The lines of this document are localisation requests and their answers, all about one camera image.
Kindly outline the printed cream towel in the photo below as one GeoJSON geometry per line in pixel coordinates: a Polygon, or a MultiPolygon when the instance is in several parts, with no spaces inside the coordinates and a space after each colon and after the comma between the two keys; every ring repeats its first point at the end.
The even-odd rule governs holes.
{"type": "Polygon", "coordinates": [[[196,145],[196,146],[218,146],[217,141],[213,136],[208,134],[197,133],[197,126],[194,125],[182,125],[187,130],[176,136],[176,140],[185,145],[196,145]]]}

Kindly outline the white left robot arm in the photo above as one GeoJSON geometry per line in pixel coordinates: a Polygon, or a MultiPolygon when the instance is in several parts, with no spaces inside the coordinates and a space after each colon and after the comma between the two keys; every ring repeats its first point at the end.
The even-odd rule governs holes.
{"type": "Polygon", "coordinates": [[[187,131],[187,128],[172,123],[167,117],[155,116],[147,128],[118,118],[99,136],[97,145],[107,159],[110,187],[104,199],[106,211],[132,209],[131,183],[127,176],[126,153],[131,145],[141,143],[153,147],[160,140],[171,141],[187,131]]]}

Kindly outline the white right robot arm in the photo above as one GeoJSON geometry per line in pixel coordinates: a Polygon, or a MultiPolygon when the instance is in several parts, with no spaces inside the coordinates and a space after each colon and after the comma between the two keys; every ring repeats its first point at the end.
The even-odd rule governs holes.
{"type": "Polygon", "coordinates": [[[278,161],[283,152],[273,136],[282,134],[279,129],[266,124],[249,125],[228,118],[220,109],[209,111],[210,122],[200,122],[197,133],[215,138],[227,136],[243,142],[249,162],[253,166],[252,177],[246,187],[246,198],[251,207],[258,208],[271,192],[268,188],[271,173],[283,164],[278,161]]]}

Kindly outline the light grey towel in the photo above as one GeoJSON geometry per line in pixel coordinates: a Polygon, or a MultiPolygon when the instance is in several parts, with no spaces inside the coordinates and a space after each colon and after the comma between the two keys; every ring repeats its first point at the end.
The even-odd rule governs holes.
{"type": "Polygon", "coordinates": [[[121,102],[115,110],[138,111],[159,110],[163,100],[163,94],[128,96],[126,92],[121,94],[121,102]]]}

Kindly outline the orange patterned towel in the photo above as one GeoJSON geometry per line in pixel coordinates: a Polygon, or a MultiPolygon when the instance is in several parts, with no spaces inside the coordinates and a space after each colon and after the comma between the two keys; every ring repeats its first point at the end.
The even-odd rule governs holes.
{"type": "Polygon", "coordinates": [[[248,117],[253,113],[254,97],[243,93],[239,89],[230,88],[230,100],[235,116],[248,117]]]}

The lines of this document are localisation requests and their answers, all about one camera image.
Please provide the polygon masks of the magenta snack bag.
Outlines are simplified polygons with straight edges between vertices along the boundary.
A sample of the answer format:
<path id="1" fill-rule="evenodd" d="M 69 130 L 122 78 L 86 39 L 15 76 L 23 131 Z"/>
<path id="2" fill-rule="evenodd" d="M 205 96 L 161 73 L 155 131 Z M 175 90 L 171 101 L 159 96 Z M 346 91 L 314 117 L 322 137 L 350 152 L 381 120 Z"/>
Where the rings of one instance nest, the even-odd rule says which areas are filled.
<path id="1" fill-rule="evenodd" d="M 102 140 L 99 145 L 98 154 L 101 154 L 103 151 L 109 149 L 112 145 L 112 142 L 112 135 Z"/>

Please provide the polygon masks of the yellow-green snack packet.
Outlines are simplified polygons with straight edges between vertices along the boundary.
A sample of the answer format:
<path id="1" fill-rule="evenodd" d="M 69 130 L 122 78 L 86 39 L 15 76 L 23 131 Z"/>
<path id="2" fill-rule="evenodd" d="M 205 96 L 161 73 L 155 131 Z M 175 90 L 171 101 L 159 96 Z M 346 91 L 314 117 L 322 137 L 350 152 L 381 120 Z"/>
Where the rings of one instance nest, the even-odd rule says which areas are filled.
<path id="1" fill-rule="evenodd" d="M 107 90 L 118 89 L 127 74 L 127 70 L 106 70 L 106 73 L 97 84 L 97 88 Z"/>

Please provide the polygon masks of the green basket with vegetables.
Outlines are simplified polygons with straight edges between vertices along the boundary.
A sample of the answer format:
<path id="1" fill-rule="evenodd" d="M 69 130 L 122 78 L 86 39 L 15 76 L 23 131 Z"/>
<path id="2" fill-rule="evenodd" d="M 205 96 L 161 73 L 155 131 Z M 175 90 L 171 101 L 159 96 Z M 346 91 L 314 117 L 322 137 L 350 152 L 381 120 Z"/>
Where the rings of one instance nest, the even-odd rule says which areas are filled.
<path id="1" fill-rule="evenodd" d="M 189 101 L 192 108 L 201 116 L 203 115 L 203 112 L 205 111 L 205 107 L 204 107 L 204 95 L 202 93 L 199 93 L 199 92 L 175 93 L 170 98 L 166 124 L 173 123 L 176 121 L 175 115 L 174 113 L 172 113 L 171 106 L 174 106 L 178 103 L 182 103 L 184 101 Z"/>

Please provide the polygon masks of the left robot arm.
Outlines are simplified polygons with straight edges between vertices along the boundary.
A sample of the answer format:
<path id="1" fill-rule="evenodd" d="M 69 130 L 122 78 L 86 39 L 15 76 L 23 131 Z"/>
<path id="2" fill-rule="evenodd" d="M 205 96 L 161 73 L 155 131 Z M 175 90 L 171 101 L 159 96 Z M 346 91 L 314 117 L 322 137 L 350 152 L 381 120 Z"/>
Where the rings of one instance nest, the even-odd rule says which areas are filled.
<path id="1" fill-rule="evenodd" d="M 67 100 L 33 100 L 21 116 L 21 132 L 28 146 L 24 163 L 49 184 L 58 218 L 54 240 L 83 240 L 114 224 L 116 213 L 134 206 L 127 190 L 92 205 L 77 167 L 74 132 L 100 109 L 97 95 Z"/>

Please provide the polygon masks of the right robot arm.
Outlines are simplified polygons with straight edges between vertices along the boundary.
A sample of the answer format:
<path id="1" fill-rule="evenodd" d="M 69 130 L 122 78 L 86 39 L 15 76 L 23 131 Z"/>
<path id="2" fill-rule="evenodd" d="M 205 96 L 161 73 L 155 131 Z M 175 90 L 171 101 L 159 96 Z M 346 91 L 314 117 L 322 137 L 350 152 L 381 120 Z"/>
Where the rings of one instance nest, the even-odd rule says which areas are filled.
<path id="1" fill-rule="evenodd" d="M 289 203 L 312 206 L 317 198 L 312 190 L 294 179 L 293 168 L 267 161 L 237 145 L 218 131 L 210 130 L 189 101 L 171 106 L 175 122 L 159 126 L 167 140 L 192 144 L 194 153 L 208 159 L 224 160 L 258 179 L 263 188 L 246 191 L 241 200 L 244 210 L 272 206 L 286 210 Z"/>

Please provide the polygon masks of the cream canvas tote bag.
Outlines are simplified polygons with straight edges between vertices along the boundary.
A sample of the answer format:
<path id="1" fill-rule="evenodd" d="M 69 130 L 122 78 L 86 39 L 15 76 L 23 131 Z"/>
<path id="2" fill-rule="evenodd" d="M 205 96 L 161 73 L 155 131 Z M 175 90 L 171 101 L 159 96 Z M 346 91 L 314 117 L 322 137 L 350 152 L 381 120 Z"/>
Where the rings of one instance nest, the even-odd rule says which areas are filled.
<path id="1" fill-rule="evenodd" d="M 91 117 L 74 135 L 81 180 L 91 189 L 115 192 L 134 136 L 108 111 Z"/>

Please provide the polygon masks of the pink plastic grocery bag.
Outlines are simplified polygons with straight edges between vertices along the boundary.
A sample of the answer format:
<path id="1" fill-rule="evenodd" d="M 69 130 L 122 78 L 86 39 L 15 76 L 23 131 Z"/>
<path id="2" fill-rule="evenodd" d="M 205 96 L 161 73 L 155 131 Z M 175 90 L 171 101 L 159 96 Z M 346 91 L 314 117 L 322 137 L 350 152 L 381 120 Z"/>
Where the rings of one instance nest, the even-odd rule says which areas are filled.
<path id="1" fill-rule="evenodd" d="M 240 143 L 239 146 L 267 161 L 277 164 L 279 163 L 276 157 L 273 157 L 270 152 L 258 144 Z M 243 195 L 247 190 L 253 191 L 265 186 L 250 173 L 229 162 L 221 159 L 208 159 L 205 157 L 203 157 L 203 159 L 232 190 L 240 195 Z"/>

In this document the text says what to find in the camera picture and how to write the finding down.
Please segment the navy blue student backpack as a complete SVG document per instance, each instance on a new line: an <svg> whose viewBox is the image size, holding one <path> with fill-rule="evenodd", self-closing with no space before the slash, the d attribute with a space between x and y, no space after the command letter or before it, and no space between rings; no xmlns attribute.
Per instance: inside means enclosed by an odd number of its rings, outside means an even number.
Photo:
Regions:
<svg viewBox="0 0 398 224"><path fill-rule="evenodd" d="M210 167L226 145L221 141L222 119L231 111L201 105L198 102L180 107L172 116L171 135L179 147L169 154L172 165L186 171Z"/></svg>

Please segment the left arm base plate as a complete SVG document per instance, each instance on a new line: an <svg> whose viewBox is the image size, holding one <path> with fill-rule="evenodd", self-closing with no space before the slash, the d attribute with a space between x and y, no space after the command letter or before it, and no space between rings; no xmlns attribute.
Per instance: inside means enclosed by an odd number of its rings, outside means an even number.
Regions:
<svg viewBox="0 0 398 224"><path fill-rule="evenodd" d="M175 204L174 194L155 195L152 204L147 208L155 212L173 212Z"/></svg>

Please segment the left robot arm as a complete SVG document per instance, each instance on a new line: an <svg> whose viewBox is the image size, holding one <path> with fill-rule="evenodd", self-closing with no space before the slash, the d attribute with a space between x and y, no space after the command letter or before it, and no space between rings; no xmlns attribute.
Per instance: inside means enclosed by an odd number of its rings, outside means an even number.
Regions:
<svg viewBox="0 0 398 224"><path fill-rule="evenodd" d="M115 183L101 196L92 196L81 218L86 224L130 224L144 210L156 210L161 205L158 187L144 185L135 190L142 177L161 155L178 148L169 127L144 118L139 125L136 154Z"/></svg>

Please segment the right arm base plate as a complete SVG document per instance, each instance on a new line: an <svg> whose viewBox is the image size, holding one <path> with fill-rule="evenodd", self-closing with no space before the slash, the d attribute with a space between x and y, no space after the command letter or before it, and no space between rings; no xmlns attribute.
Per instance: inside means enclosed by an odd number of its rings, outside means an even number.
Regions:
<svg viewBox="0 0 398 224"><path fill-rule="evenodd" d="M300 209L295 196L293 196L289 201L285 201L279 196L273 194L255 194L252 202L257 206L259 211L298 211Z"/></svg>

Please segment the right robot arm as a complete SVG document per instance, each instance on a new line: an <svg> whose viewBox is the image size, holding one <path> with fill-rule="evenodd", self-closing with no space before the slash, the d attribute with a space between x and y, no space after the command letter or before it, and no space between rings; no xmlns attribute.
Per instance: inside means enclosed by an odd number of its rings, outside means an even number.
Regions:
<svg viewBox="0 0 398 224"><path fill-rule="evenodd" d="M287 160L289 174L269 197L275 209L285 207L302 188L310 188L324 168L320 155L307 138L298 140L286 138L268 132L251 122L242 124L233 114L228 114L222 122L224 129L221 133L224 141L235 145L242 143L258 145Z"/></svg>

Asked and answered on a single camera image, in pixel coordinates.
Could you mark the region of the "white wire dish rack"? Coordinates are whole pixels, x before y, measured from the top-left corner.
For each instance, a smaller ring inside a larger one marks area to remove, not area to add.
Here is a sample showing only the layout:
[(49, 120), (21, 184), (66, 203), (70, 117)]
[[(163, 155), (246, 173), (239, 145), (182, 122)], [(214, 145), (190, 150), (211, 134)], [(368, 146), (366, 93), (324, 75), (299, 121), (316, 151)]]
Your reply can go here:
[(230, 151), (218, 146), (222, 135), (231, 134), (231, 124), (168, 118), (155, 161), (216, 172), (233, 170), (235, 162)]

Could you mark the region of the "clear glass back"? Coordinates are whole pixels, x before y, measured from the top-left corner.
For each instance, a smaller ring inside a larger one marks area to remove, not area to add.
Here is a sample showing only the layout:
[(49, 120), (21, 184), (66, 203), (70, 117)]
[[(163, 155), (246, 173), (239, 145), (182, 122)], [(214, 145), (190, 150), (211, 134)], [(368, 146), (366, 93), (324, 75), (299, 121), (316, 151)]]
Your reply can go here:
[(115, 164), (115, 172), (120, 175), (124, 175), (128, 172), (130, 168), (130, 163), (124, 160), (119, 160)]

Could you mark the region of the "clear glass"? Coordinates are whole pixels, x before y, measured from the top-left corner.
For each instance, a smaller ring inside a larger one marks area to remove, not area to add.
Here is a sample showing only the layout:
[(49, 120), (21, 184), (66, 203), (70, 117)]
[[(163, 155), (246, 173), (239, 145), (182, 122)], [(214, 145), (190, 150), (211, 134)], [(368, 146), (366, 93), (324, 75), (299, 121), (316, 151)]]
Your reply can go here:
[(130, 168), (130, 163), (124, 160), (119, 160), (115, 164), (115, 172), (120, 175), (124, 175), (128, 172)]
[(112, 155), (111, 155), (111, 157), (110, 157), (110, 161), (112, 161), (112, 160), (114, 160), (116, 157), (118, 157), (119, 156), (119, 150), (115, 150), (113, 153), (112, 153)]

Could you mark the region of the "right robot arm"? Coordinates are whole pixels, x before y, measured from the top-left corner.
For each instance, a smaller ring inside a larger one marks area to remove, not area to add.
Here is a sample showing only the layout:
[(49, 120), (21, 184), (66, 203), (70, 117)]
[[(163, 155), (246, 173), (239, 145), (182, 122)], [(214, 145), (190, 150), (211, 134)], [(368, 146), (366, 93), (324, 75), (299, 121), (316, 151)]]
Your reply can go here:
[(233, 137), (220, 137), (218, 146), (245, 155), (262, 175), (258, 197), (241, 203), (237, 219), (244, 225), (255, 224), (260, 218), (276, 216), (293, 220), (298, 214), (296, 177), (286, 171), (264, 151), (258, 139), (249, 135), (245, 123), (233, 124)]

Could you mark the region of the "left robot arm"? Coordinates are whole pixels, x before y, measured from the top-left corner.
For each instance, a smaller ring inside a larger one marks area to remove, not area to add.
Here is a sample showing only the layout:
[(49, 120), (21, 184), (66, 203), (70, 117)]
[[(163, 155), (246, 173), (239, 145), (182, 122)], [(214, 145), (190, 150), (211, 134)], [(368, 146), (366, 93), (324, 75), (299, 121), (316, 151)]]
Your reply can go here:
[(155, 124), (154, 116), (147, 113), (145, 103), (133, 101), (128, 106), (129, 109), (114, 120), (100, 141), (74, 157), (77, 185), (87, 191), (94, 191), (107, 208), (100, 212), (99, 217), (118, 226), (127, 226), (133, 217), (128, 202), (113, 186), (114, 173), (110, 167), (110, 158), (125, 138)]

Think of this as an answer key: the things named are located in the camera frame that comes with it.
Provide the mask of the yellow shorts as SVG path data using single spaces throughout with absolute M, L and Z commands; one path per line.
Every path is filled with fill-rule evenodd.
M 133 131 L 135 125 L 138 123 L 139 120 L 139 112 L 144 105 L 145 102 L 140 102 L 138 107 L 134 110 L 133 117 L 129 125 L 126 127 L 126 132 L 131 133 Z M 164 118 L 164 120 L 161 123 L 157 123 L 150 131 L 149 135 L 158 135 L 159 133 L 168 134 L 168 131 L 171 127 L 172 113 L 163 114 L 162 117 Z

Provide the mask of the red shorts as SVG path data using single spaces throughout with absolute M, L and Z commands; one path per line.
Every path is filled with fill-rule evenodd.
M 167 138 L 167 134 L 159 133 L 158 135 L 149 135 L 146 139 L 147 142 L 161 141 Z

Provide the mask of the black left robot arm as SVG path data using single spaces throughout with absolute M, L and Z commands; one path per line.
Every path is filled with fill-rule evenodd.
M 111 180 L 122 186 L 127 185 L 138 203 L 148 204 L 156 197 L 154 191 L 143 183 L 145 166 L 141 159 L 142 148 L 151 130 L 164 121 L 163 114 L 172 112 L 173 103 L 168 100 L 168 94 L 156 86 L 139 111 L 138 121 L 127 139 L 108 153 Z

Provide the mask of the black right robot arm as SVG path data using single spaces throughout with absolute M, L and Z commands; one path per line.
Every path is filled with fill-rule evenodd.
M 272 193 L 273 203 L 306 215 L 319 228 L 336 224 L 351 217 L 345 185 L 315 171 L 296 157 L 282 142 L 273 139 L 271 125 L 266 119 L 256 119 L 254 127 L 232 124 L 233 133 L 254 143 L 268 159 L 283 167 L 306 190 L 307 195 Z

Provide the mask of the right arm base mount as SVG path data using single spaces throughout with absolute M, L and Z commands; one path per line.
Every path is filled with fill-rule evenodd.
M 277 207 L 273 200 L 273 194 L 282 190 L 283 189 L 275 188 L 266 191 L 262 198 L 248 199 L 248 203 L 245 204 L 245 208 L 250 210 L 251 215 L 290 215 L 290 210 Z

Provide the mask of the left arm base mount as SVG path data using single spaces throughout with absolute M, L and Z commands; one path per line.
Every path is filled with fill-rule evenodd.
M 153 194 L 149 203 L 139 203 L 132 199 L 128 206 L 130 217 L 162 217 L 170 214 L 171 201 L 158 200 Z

-=-=-=-=-

● WHAT IS NEEDED
Every line of the records above where the string "throughout" is found should be copied.

● ANSWER TO THIS TASK
Provide the mask of the yellow shorts as SVG path data using single spaces throughout with absolute M, L and Z commands; one path per line.
Provide the mask of the red shorts as SVG path data using single spaces throughout with absolute M, L and Z commands; one path per line.
Provide the mask of the black left robot arm as SVG path data using single spaces throughout with absolute M, L and Z commands; one path per line.
Provide the mask of the black right robot arm as SVG path data using single spaces throughout with absolute M, L and Z commands; one path per line.
Provide the mask of the right arm base mount as SVG path data using single spaces throughout with absolute M, L and Z commands; one path per line.
Provide the mask of the left arm base mount as SVG path data using single spaces throughout with absolute M, L and Z commands; one path per line.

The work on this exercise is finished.